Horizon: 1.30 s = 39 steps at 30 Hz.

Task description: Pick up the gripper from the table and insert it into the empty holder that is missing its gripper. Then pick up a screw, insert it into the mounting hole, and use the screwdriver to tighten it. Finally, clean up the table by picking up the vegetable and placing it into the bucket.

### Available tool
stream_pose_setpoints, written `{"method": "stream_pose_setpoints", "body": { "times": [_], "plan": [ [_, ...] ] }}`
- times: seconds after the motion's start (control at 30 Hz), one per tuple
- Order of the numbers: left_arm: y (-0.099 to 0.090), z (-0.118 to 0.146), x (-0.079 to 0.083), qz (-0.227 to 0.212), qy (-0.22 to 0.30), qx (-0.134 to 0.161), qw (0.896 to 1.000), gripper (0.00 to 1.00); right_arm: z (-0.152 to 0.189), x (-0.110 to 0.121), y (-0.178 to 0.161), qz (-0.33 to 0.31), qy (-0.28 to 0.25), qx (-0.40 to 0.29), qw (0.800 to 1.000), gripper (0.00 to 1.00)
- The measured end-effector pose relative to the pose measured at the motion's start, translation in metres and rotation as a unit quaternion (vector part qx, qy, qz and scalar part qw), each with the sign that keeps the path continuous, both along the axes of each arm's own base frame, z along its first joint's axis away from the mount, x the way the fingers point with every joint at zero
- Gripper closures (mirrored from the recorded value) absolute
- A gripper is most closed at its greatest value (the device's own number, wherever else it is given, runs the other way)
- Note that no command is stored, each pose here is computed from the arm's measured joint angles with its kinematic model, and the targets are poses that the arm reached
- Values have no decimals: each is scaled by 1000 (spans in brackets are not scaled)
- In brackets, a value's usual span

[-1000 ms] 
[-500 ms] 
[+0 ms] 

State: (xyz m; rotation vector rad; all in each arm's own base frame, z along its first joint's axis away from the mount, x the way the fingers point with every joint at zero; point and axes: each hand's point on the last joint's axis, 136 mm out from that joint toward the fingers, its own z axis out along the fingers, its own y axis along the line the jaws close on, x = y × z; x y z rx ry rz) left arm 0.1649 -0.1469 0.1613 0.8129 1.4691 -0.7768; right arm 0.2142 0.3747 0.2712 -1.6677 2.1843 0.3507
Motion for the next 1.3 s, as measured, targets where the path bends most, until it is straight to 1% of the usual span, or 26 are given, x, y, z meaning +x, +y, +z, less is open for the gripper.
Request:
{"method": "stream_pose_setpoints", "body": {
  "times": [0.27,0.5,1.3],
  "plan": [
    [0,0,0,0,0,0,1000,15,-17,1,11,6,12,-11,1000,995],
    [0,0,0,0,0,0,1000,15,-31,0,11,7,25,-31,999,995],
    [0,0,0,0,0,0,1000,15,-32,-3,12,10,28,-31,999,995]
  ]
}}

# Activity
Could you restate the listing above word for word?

# The answer
Horizon: 1.30 s = 39 steps at 30 Hz.

Task description: Pick up the gripper from the table and insert it into the empty holder that is missing its gripper. Then pick up a screw, insert it into the mounting hole, and use the screwdriver to tighten it. Finally, clean up the table by picking up the vegetable and placing it into the bucket.

### Available tool
stream_pose_setpoints, written `{"method": "stream_pose_setpoints", "body": { "times": [_], "plan": [ [_, ...] ] }}`
- times: seconds after the motion's start (control at 30 Hz), one per tuple
- Order of the numbers: left_arm: y (-0.099 to 0.090), z (-0.118 to 0.146), x (-0.079 to 0.083), qz (-0.227 to 0.212), qy (-0.22 to 0.30), qx (-0.134 to 0.161), qw (0.896 to 1.000), gripper (0.00 to 1.00); right_arm: z (-0.152 to 0.189), x (-0.110 to 0.121), y (-0.178 to 0.161), qz (-0.33 to 0.31), qy (-0.28 to 0.25), qx (-0.40 to 0.29), qw (0.800 to 1.000), gripper (0.00 to 1.00)
- The measured end-effector pose relative to the pose measured at the motion's start, translation in metres and rotation as a unit quaternion (vector part qx, qy, qz and scalar part qw), each with the sign that keeps the path continuous, both along the axes of each arm's own base frame, z along its first joint's axis away from the mount, x the way the fingers point with every joint at zero
- Gripper closures (mirrored from the recorded value) absolute
- A gripper is most closed at its greatest value (the device's own number, wherever else it is given, runs the other way)
- Note that no command is stored, each pose here is computed from the arm's measured joint angles with its kinematic model, and the targets are poses that the arm reached
- Values have no decimals: each is scaled by 1000 (spans in brackets are not scaled)
- In brackets, a value's usual span

[-1000 ms] 
[-500 ms] 
[+0 ms] 

State: (xyz m; rotation vector rad; all in each arm's own base frame, z along its first joint's axis away from the mount, x the way the fingers point with every joint at zero; point and axes: each hand's point on the last joint's axis, 136 mm out from that joint toward the fingers, its own z axis out along the fingers, its own y axis along the line the jaws close on, x = y × z; x y z rx ry rz) left arm 0.1649 -0.1469 0.1613 0.8129 1.4691 -0.7768; right arm 0.2142 0.3747 0.2712 -1.6677 2.1843 0.3507
Motion for the next 1.3 s, as measured, targets where the path bends most, until it is straight to 1% of the usual span, or 26 are given, x, y, z meaning +x, +y, +z, less is open for the gripper.
Request:
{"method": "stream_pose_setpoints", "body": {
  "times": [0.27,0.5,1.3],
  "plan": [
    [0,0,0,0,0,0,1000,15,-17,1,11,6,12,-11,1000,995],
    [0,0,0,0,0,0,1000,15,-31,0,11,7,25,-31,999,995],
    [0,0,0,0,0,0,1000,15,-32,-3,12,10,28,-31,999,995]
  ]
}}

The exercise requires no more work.